Instructions to follow: For the entries below, work out how many lines contain the string "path" and write only the number.

Provided records:
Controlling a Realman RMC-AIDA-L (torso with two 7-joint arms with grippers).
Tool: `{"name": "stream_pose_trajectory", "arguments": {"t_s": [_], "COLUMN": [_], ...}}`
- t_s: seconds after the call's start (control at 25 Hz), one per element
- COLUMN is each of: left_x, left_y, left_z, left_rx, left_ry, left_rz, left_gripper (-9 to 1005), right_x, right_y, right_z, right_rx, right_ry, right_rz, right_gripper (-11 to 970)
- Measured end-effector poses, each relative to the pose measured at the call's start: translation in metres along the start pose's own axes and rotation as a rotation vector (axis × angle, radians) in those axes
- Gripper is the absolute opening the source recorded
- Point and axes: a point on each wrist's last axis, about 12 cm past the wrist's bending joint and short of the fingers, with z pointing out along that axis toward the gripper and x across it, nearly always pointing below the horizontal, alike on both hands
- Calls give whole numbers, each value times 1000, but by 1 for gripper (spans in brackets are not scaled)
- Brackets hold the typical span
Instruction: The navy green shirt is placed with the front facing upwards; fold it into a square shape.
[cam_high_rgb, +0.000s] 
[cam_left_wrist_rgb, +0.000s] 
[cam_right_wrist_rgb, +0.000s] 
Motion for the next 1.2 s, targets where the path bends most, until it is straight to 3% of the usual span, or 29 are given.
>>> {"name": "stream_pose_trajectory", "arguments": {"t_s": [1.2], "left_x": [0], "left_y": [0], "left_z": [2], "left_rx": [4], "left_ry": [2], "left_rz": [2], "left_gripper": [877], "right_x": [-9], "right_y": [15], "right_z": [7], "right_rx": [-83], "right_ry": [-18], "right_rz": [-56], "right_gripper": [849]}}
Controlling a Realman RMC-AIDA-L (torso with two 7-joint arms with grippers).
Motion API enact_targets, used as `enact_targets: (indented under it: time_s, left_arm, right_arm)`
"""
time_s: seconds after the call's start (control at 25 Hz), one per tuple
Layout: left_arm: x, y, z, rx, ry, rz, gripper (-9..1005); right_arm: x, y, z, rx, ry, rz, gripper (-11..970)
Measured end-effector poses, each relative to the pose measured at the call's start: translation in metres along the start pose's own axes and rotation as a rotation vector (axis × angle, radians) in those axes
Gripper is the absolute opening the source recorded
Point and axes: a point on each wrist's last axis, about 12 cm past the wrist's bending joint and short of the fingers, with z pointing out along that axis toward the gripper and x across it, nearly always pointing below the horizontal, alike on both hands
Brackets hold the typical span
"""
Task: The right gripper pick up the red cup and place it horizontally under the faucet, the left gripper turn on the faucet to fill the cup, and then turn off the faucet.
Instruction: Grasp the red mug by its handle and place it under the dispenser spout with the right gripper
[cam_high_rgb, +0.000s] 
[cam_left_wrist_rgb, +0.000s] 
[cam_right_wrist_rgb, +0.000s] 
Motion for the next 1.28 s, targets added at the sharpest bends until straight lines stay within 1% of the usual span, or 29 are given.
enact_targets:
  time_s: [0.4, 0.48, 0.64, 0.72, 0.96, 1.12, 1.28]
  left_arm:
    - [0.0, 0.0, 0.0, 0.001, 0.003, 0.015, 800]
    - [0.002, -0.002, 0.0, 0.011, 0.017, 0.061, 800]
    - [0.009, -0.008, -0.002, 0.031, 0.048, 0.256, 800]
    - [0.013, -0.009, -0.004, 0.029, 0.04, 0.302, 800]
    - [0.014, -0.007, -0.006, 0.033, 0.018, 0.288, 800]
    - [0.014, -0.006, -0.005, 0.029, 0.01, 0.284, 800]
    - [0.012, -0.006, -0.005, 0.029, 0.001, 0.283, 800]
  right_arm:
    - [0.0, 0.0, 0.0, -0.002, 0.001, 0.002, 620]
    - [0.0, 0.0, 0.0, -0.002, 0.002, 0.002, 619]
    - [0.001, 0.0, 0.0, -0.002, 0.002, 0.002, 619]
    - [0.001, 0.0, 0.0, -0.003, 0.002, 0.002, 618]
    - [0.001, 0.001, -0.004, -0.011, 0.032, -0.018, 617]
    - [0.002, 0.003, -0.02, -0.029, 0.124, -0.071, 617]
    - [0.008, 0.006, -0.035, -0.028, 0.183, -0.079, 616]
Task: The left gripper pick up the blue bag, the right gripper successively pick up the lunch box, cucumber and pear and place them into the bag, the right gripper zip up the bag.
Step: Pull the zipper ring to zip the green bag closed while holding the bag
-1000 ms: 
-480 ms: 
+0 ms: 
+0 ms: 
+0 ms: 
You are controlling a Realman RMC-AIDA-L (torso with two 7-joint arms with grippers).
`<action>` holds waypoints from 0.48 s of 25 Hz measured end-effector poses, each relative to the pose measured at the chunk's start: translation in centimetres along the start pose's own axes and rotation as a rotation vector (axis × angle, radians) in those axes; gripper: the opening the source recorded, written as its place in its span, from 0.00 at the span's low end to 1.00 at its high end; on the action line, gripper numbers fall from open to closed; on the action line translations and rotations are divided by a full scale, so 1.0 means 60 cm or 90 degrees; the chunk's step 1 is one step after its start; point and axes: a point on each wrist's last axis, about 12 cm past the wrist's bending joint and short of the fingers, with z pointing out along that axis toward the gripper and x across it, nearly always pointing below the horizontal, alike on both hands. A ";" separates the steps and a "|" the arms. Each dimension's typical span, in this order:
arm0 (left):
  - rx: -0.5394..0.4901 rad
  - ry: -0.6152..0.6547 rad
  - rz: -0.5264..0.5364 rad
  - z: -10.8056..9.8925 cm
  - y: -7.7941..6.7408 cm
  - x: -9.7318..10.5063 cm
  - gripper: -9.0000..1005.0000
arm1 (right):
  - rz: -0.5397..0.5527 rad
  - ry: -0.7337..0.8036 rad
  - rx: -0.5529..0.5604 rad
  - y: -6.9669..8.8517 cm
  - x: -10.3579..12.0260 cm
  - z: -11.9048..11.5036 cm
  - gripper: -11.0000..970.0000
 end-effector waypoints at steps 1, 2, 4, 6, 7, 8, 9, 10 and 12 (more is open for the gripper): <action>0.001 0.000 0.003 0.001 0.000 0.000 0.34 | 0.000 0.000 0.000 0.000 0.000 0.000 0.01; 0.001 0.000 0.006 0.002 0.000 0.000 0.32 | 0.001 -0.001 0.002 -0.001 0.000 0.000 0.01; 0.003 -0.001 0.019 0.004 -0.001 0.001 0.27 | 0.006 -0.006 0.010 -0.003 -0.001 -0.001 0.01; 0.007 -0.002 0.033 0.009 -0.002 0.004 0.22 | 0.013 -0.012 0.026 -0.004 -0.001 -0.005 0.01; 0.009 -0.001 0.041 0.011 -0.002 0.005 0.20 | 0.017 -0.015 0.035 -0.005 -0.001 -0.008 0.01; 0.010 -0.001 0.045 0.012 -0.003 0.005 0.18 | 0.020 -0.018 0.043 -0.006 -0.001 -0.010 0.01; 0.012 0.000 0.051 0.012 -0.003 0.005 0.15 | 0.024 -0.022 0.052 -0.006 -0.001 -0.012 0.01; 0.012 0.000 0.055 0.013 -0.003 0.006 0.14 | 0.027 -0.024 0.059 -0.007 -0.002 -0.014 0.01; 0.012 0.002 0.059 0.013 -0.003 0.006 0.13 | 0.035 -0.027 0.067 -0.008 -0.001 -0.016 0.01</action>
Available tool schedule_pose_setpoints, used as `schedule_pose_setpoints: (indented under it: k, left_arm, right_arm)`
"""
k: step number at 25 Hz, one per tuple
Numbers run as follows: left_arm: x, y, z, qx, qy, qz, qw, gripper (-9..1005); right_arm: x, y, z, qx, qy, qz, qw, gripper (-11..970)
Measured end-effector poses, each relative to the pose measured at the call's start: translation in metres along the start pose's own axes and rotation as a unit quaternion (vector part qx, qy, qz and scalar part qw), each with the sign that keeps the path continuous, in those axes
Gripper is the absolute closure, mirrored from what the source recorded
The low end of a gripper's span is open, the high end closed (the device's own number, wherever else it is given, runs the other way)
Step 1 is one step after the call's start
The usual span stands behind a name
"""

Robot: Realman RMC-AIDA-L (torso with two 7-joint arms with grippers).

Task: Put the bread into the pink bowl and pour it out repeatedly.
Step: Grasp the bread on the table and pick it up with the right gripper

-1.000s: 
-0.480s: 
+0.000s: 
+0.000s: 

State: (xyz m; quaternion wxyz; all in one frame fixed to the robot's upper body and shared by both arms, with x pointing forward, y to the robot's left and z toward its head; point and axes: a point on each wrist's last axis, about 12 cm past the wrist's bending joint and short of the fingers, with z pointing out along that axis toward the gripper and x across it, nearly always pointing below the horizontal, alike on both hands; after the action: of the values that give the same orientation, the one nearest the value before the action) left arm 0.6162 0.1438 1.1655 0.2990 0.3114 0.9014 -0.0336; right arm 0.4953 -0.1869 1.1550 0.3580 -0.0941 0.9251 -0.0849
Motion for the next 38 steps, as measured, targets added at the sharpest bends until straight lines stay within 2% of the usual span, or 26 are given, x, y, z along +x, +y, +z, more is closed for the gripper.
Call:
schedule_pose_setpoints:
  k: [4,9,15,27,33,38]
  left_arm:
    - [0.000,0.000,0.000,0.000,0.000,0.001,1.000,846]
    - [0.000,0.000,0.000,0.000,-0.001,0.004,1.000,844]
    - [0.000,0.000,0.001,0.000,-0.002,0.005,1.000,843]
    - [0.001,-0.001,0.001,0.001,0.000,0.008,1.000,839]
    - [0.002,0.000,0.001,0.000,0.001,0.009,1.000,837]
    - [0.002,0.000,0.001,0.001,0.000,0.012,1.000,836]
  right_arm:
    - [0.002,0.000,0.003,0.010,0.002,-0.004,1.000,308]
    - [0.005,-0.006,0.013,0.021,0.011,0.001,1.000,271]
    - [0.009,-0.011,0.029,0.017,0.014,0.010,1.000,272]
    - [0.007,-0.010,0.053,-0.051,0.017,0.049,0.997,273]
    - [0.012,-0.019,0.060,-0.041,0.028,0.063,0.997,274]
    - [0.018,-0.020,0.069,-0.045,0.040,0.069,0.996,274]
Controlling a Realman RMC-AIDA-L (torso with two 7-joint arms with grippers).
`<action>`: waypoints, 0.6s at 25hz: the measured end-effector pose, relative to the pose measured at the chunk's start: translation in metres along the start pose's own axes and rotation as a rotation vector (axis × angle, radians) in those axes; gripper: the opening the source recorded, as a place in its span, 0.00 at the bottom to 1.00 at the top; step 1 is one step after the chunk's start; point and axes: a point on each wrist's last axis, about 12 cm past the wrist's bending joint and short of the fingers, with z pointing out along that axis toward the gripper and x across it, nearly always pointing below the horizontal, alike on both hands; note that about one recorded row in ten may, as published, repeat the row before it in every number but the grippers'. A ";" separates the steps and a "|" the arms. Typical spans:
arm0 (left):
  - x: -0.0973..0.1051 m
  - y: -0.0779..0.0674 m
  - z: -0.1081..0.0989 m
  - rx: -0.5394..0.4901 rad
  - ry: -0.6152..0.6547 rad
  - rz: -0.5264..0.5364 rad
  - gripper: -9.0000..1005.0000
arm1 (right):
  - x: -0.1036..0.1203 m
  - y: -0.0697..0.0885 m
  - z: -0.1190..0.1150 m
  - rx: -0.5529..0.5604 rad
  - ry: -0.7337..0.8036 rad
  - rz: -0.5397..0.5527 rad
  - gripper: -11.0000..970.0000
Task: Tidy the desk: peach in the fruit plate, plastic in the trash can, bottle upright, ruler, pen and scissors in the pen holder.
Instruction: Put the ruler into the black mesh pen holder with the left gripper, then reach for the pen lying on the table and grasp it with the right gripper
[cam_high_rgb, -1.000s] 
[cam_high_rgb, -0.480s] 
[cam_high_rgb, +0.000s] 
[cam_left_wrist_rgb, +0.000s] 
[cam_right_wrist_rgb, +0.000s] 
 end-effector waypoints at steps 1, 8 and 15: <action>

Answer space: 2